В дремоте, из-под полуопущенных век он вдруг увидел, как беззвучно сел и вытянулся Амур. Шерсть на загривке поднялась, как грива, напряглись мускулы, беззвучно оскалилась пасть. И этот беззвучный оскал был страшнее, чем рык и лай.

Северин сел.

Огонь догорал. И первое, что человек увидел в темноте, за границей красноватого пятна света, за этим угасающим во тьме оазисом, были два зеленых холодных огонька. Ледяные, застывшие, неподвижные, немигающие.

Человек и зверь смотрели друг другу в глаза. Потом человек встал. И сразу из темноты, оттуда, где светили два безжалостных, чудовищно гигантских светляка, долетел горловой, приглушенный кашель и хрип.
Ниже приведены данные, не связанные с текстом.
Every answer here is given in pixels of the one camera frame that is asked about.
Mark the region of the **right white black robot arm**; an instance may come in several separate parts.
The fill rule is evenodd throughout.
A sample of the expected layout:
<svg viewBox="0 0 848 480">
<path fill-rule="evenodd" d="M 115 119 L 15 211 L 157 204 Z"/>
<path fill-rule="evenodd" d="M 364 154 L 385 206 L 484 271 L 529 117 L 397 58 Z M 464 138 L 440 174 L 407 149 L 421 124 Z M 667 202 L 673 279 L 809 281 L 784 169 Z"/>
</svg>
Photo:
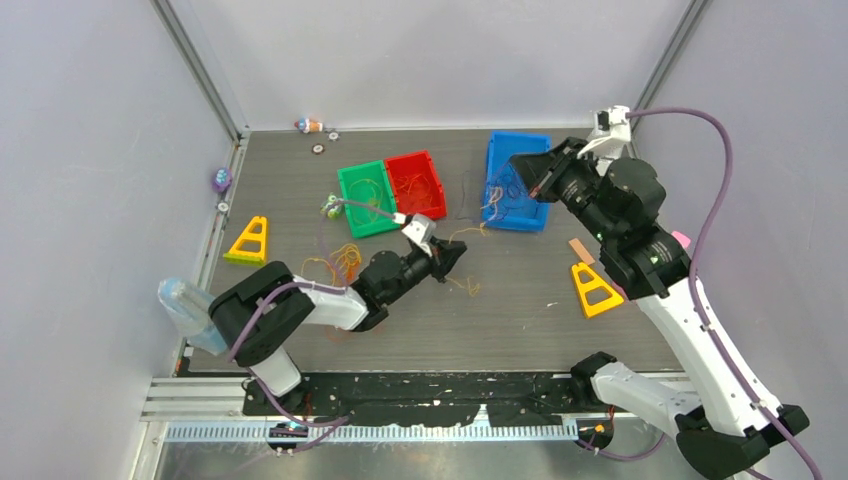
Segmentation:
<svg viewBox="0 0 848 480">
<path fill-rule="evenodd" d="M 517 154 L 510 165 L 529 196 L 563 203 L 600 246 L 600 261 L 660 331 L 692 383 L 668 387 L 599 352 L 573 368 L 574 403 L 625 409 L 671 437 L 700 475 L 725 479 L 753 467 L 770 450 L 806 429 L 804 410 L 773 396 L 730 341 L 702 284 L 689 277 L 683 246 L 658 223 L 665 199 L 654 168 L 614 160 L 604 173 L 582 141 L 569 138 L 544 153 Z"/>
</svg>

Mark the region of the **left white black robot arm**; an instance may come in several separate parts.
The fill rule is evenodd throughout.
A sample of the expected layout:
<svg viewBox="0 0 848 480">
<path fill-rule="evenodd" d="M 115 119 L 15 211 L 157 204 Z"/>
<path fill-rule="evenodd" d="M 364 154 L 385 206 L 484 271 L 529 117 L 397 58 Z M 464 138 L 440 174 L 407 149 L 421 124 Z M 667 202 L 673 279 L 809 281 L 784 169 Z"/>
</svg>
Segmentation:
<svg viewBox="0 0 848 480">
<path fill-rule="evenodd" d="M 303 324 L 369 331 L 426 278 L 445 282 L 467 245 L 439 238 L 429 245 L 431 253 L 419 246 L 405 256 L 376 253 L 347 288 L 308 281 L 272 261 L 215 297 L 207 312 L 231 360 L 264 383 L 273 406 L 293 414 L 305 405 L 307 389 L 284 349 L 287 339 Z"/>
</svg>

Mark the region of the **blue plastic bin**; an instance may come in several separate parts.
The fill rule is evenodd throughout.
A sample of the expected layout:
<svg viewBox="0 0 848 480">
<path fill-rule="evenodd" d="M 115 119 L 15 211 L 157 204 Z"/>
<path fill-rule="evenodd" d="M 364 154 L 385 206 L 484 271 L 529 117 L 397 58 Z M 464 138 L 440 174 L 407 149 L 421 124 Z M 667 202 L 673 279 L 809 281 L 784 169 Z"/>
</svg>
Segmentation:
<svg viewBox="0 0 848 480">
<path fill-rule="evenodd" d="M 551 147 L 549 135 L 494 131 L 490 135 L 482 193 L 482 219 L 489 228 L 541 232 L 549 206 L 528 196 L 509 159 L 515 154 L 543 153 Z"/>
</svg>

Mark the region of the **red plastic bin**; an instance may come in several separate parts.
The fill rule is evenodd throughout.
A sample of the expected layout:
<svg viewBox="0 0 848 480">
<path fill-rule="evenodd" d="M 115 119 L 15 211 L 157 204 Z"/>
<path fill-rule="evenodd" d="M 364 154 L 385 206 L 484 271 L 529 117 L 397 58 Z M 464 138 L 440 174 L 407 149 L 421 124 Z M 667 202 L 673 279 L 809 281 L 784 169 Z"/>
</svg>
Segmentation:
<svg viewBox="0 0 848 480">
<path fill-rule="evenodd" d="M 384 166 L 399 212 L 432 220 L 447 216 L 444 187 L 427 150 L 387 158 Z"/>
</svg>

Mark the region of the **white metronome box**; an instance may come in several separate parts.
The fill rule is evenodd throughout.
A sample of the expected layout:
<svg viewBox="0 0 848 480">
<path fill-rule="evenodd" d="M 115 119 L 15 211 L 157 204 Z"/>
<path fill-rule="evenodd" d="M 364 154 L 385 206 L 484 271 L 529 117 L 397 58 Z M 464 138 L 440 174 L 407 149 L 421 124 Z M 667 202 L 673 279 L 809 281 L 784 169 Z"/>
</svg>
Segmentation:
<svg viewBox="0 0 848 480">
<path fill-rule="evenodd" d="M 607 158 L 618 159 L 632 140 L 632 129 L 626 106 L 616 105 L 608 111 Z"/>
</svg>

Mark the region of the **green plastic bin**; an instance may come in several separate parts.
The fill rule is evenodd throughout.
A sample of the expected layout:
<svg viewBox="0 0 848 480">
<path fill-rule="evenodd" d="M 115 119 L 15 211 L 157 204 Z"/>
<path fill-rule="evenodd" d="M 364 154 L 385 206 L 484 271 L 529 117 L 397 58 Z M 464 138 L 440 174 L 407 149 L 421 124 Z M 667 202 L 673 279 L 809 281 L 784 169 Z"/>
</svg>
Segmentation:
<svg viewBox="0 0 848 480">
<path fill-rule="evenodd" d="M 345 204 L 353 238 L 362 239 L 399 228 L 392 219 L 396 203 L 383 160 L 340 168 L 337 177 L 344 199 L 389 213 L 386 217 L 368 208 Z"/>
</svg>

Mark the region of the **yellow orange toy piece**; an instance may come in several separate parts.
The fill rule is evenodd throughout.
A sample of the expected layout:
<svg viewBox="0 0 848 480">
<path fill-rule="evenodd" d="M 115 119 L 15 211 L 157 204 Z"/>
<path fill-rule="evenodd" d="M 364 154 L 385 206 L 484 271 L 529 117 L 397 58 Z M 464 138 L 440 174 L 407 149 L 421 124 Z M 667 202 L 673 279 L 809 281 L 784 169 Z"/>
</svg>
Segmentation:
<svg viewBox="0 0 848 480">
<path fill-rule="evenodd" d="M 625 303 L 624 296 L 591 266 L 579 262 L 571 266 L 571 278 L 584 316 L 594 318 Z"/>
</svg>

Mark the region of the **pink metronome box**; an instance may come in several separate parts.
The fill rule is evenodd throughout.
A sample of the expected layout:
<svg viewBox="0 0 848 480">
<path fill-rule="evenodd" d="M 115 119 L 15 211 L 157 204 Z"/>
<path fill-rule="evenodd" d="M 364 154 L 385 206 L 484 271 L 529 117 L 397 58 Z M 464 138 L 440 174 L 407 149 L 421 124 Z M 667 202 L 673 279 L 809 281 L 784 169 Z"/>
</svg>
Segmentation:
<svg viewBox="0 0 848 480">
<path fill-rule="evenodd" d="M 680 231 L 672 231 L 672 237 L 681 245 L 684 250 L 688 250 L 692 244 L 692 240 Z"/>
</svg>

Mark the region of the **small figurine toy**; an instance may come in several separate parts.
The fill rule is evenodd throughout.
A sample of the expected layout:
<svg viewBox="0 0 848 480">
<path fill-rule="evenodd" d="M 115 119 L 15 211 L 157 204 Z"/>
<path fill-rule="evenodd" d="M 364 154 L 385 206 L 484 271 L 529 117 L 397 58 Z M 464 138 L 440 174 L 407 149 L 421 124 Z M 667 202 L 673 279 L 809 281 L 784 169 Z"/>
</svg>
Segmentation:
<svg viewBox="0 0 848 480">
<path fill-rule="evenodd" d="M 303 117 L 293 123 L 296 130 L 304 134 L 319 133 L 324 130 L 324 124 L 320 121 Z"/>
</svg>

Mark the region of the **purple round toy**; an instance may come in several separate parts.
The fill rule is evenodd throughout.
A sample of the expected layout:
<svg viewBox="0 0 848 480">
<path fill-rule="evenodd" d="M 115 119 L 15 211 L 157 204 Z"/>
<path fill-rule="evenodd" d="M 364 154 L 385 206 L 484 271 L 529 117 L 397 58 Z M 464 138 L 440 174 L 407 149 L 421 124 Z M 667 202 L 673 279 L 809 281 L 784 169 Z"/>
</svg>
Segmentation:
<svg viewBox="0 0 848 480">
<path fill-rule="evenodd" d="M 229 168 L 222 167 L 216 170 L 212 177 L 212 188 L 218 194 L 225 193 L 232 184 L 233 176 Z"/>
</svg>

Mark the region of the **clear plastic bottle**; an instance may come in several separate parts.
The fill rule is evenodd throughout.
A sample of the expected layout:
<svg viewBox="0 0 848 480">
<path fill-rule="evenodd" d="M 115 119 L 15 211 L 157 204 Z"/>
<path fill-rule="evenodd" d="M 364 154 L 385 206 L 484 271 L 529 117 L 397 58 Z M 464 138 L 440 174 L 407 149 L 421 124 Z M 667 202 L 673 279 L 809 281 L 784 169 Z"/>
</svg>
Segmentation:
<svg viewBox="0 0 848 480">
<path fill-rule="evenodd" d="M 159 283 L 157 297 L 189 345 L 212 355 L 228 350 L 208 313 L 213 295 L 184 279 L 170 277 Z"/>
</svg>

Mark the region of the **yellow triangular toy frame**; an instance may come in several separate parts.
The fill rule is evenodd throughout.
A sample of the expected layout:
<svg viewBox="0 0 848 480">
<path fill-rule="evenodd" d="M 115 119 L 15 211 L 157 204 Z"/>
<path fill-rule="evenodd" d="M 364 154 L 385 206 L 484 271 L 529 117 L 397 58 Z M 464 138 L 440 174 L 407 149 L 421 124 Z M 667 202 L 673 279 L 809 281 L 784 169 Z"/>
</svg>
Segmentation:
<svg viewBox="0 0 848 480">
<path fill-rule="evenodd" d="M 267 263 L 268 218 L 254 216 L 223 254 L 229 262 L 262 267 Z"/>
</svg>
Что-то грозно ворочалось в самой, казалось, глотке мрака, что-то перекатывалось, как далекий гром, возносилось до высокого, предательски нежного, сладострастного мурлыкания и вдруг падало чуть не на две октавы, до глухого рева, до клекота. Словно рычала сама первозданная ночь. И не было на свете ничего более первобытного, более страшного, более всевластного.

Человек сделал шаг, и второй, и третий. Во тьму. С голыми руками. Приглушенный рев будто отскочил дальше во мрак. И еще на шаг отскочил. И еще.

— Ты, маньчжурская пантера, — сказал человек. — Ты, барс. Ты, леопард, и как там еще тебя зовут. Драная кошка, что ли? А ну давай сюда!

Звуки человеческого голоса, казалось, заставили леопарда отскочить еще. Рев сменился удушливым хрипом, будто в темноте кто-то умирал.

Северин сделал еще шаг. Он не помнил себя от злости. От злости на это чудовище, что охотится на собаку, а может, и на него, от злости на темноту, от злости на эту женщину, которая, пусть даже из соображении высшей правды, перечеркнула его жизнь.

Хрип теперь бродил вокруг костра. По невидимому кругу. Бродил и постепенно отдалялся. С очевидной неохотой, с чувством смертельно оскорбленной гордости.